I’d venture to guess it was training/coaching his team that lead to those cage improvements. Between his own training camps and time spent training guys like Nemkov, Tokov, and Moldavsky, I think it was just a matter of spending more time training in the cage and having one in the gym that made the difference. He did a much better job getting off the cage against Mir that he did against Rogers and Hendo, and that fight came before fighting guys like Chael, Bader, or Rampage (only in the Chael fight did the cage even come into play IIRC, but I’m going by memory).
I like your breakdown of Fedor’s use of the casting punch
I’ll just quickly mention that it wasn’t always the right hand—he took Nog down after stepping in after a left, he took Rogers down without using a casting punch at all. Fedor had lots of stuff besides just dipping for the legs: inside and outside trips, off-balancing them from the waist in the clinch, using hand-traps when entering, etc.

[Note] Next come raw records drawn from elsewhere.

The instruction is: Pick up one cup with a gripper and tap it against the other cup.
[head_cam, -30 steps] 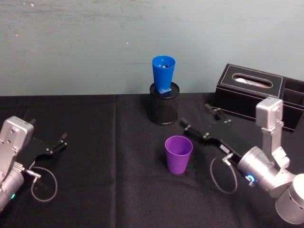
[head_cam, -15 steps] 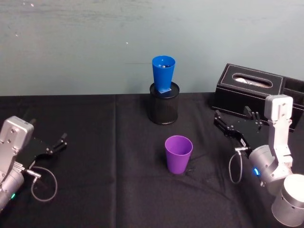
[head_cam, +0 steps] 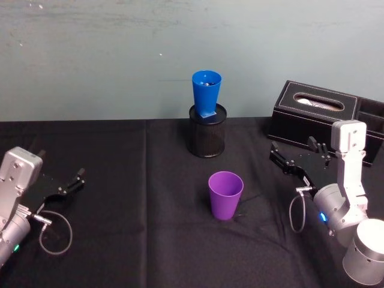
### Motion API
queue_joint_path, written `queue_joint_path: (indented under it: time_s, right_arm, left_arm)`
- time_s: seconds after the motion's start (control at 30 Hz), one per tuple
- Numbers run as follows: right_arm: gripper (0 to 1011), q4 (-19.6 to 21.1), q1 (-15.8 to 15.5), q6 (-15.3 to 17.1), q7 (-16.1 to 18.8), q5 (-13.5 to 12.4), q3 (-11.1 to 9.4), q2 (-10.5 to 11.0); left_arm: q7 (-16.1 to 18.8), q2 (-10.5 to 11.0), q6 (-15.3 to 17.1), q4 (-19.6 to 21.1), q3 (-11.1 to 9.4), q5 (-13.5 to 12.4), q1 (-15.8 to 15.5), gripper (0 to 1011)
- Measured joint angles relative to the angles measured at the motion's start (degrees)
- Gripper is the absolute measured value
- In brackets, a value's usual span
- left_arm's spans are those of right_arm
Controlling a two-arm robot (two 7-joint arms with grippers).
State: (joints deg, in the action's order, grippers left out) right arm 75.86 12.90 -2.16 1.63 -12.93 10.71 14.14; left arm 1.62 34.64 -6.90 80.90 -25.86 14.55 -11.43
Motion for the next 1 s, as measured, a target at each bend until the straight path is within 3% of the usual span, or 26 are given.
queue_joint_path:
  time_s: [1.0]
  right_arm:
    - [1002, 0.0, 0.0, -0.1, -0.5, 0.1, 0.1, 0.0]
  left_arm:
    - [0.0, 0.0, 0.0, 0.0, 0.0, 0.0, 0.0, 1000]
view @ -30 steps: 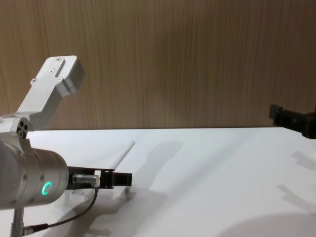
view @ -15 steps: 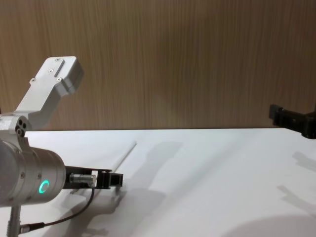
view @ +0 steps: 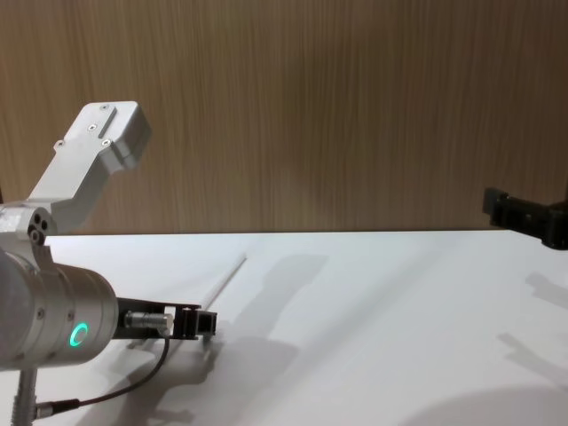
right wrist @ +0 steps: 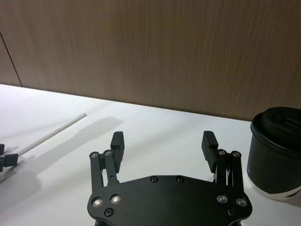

Side note: Hendo’s first fight off TRT was Rashad if memory serves. The commission there (Canada) just didn’t give out any TUEs. I think he was able to use it against juicy Vitor and then Shogun in the rematch as both fights were in Brazil. Hendo’s a legend and on my Top 10 all time list, but off TRT he did not do well (which is to be expected I guess, he was old AF).
I don’t understand this. The fight with Hendo was in Chicago, it was governed by the IL commission. How was testing any different for Strikeforce than any other time the IL commission governs a combat sports event? Makes no sense. If Fedor was juicing why wouldn’t he just get a TUE for TRT like Hendo, Mir, and about a zillion other fighters?
Nikki is right about the cardio thing with Hendo cutting to 185 btw, and he said something to the effect that if he was going to fight at 185 again he’d have to do things differently.